Return the full listing unchanged, excluding any images it contains.

_Dataset extract_
────────────────────

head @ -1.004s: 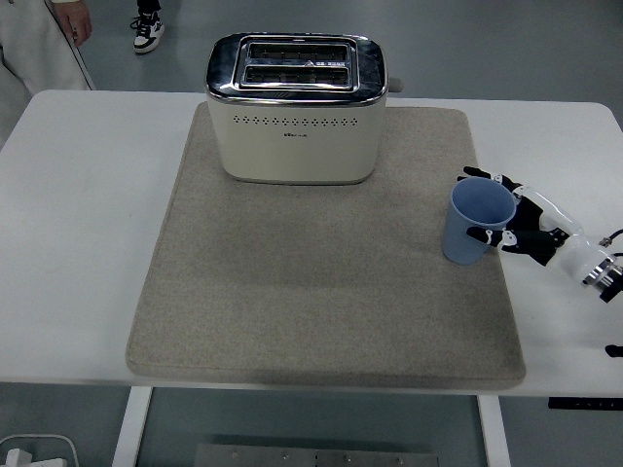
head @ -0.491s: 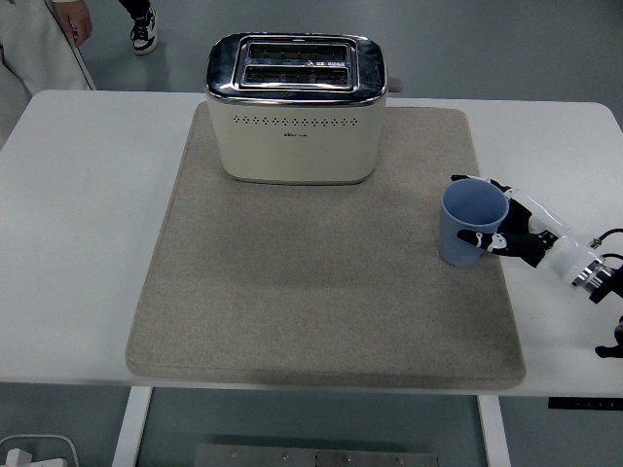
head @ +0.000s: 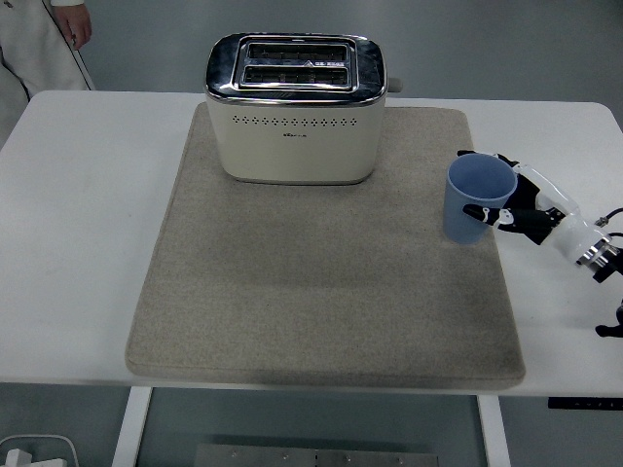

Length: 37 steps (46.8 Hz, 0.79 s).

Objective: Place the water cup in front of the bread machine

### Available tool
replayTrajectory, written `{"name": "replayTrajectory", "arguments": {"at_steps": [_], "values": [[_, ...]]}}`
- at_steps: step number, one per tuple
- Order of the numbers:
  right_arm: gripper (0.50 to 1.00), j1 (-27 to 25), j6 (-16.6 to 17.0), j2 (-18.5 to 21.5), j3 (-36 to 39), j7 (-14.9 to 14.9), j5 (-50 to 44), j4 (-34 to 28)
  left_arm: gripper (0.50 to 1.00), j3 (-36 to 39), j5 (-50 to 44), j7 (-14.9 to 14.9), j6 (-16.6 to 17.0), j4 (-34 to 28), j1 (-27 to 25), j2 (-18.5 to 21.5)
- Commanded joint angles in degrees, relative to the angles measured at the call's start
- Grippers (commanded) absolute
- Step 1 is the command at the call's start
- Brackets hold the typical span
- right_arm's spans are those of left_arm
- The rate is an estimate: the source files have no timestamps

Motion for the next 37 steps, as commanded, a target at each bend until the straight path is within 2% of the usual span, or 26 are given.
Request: {"name": "replayTrajectory", "arguments": {"at_steps": [1, 11, 14, 20, 25, 37], "values": [[0.668, 1.35, 0.01, 1.73, -0.12, 0.0, -0.1, 0.01, 1.0, 0.0, 0.0, 0.0, 0.0, 0.0, 0.01, 0.0], [0.67, 4.25, -0.25, 4.72, -1.09, -0.28, -0.19, -0.08, 1.0, 0.0, 0.0, 0.0, 0.0, 0.0, 0.01, 0.0], [0.674, 4.52, -0.25, 6.12, -1.09, -1.25, -0.45, -0.08, 1.0, 0.0, 0.0, 0.0, 0.0, 0.0, 0.01, 0.0], [0.68, 4.7, -0.25, 7.18, -1.27, -1.43, -0.8, -0.08, 1.0, 0.0, 0.0, 0.0, 0.0, 0.0, 0.01, 0.0], [0.68, 5.31, -0.43, 9.73, -1.62, -1.6, -3.0, -0.17, 1.0, 0.0, 0.0, 0.0, 0.0, 0.0, 0.01, 0.0], [0.68, 7.15, -2.54, 15.35, -2.15, -5.82, -3.8, -0.26, 1.0, 0.0, 0.0, 0.0, 0.0, 0.0, 0.01, 0.0]]}}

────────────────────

_Response below_
head @ -1.004s: 
head @ -0.491s: 
head @ +0.000s: 

Length: 37 steps (46.8 Hz, 0.79 s).

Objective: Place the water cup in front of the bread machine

### Available tool
replayTrajectory, written `{"name": "replayTrajectory", "arguments": {"at_steps": [_], "values": [[_, ...]]}}`
- at_steps: step number, one per tuple
- Order of the numbers:
  right_arm: gripper (0.50 to 1.00), j1 (-27 to 25), j6 (-16.6 to 17.0), j2 (-18.5 to 21.5), j3 (-36 to 39), j7 (-14.9 to 14.9), j5 (-50 to 44), j4 (-34 to 28)
  left_arm: gripper (0.50 to 1.00), j3 (-36 to 39), j5 (-50 to 44), j7 (-14.9 to 14.9), j6 (-16.6 to 17.0), j4 (-34 to 28), j1 (-27 to 25), j2 (-18.5 to 21.5)
- Commanded joint angles in degrees, relative to the angles measured at the call's start
- Grippers (commanded) absolute
- Step 1 is the command at the call's start
- Brackets hold the typical span
- right_arm's spans are those of left_arm
- The rate is an estimate: the source files have no timestamps

Motion for the next 37 steps, as commanded, a target at each bend until the straight path is within 2% of the usual span, or 26 are given.
Request: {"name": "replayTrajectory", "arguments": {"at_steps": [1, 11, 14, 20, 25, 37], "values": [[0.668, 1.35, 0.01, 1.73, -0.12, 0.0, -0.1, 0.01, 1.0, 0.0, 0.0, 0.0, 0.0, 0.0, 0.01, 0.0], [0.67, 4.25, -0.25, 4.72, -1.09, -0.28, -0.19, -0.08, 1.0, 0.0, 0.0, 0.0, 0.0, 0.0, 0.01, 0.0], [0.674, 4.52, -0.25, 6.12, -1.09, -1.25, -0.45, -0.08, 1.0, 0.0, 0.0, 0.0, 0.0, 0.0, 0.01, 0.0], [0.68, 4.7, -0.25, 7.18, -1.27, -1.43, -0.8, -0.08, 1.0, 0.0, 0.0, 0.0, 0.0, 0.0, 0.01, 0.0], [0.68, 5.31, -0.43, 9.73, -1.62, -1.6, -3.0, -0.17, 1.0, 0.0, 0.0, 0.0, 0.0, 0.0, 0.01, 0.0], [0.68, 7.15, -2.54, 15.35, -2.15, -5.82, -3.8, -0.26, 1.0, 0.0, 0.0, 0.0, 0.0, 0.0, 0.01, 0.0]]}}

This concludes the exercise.